Есислава никак не отозвалась на молвь императора, потому как задумалась. А задумавшись, осознала, что на самом деле Китоврас любит людей, стараясь им помочь, создавая стабильный, спокойный уровень жизни. Верно, ощущая, что та самая человеческая ущербность нарочно прописана в их генах. И вместе с тем осознанием, как-то волной пришла теплота к Китоврасу, и, в общем ко всем гипоцентаврам, каковые старались, хоть малой крохе человечества создать ровную без потрясений, войн, голода, болезней жизнь. Потому, когда император оповестил о прибытии и Кентавр вновь поднял ее на руки, не только обняла лекаря за шею, но, и, прижав к его груди голову замерла. Тем движением, теплотой растапливая самой же созданную отрешенность.

Как такового осмотра, к которому девушка привыкла от знахарей и кудесников, не было. Китоврас проводил Кентавра с Есиславой на сфероид, и, доведя до лекарской половины оставил, пообещав вернуться после осмотра. Лекарь внес девушку в овальной формы комнату, с низким сводом, оный, кажется, задевал головой. Густое белое сияние наполняло не только само помещение, но и стены, потолок, пол так, что Еси почудилось, обок них курится легкий пар, создавая общее дымчатое пространство. Лекарь уложил девушку на ровную белую, плоскую кушетку. Одна из сторон которой упиралась в неширокую, подпирающую свод трубу, гладь которой была расчерчена желтыми искорками на равные промежутки.

С тем же трепетом, что Кентавр нес, он заботливо поправил ее руки, одернул книзу синий подол сарафана, огладил волосы, а после снял с одного из ряда трубы плоские искорки-ноготки и прилепил их к вискам девушки. Те круглые ноготки, как оказалось, связывались с самим рядом искорок на трубе тончайшими, багряными волоконцами.

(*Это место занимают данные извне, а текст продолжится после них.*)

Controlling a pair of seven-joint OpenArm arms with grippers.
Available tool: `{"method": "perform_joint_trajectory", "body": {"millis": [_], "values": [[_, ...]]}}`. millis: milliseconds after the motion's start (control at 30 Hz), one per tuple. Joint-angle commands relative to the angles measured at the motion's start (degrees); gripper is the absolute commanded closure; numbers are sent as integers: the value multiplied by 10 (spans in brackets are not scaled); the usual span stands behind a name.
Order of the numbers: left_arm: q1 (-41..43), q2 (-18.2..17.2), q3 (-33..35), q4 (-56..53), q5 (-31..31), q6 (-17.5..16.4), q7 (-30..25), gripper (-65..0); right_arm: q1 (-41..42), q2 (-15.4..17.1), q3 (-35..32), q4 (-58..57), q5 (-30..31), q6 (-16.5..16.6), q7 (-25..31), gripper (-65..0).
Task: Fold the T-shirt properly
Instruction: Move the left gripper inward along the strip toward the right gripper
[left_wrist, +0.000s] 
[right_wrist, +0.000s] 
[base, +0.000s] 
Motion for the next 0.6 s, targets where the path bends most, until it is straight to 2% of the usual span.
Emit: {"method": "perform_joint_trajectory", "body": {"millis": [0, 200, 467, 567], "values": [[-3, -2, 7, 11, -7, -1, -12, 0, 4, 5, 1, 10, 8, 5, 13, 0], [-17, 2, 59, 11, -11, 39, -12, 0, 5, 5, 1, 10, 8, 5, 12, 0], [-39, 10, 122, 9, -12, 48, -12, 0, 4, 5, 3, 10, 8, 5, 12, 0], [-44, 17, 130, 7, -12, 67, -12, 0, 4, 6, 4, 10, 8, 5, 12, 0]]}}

– Сейчас вы поспите, дражайшая госпожа, – ласково произнес Кентавр и широко улыбнувшись, явил ровные, белые ряды зубов, где в верхних резцах блеснули два крупных синих сапфира, вставленных в саму их гладь. – Совсем немного и вмале пробудитесь, только не волнуйтесь. И еще раз прошу вас простить меня за огорчение… Господа ради…

Эти слова до девушки едва доплыли, ибо она внезапно почувствовала такую слабость, что тягостно сомкнула веки, пред тем приметив, как в помещение, чрез на миг разошедшуюся створку, вступили еще два гипоцентавра. Оба гнедой масти и обряженные в отличие от Кентавра не в зеленую, а в белые безрукавки.

Глава тридцать шестая

День спустя, и это всего-навсе по земным меркам, на маковке в залу вошли Китоврас и Кентавр, да не мешкая остановились подле впустившей их в помещение стены. А все потому как в зале Господь Перший, вызвавший их на доклад, был не один. Помимо сидящего на троне старшего Димурга в зале находился поместившийся слева от него в объемном кресле Зиждитель Седми. Сын старшего Раса, как ведал Китоврас, был особо любим его Господом и обобщенно всей печищей Димургов. Воспитанник Кали-Даруги он почасту бывал в Северном Венце, и дацан Седми также не редко бороздил эту удивительную Галактику. Ибо частые его ссоры с Небо приводили Бога искать умиротворение туда, где по собственным замыслам он должен был расти. Китоврас, конечно, был много моложе Седми, но ведал от тех кто жил до него, что этот Бог по младости лет много раз пытался уйти из печищи Расов, и всяк раз возвращался туда под настойчивыми просьбами Дивного и Небо да уговорами Першего. Он возвращался, но только потому как очень любил Першего, расстроить, опечалить которого не мог, абы так был от него зависим. Метание Седми прекратилось сразу, как только в их печище появился Воитель, ответственность пред младшим наложила на поведение Бога обязанности, и он остепенился… Однако, не прекратил спорить с Небо, бывать в Северном Венце, словно ища там потерянное. Не однократно в своей жизни Китоврас становился свидетелем, когда к дацану Седми, прицепившемуся обок какой планеты, в их Галактике, пребывала пагода Першего или чанди Вежды. Зиждители которые могли всегда снять с Раса волнение, успокоить его разгоряченные метания, убедить или вспять охладить.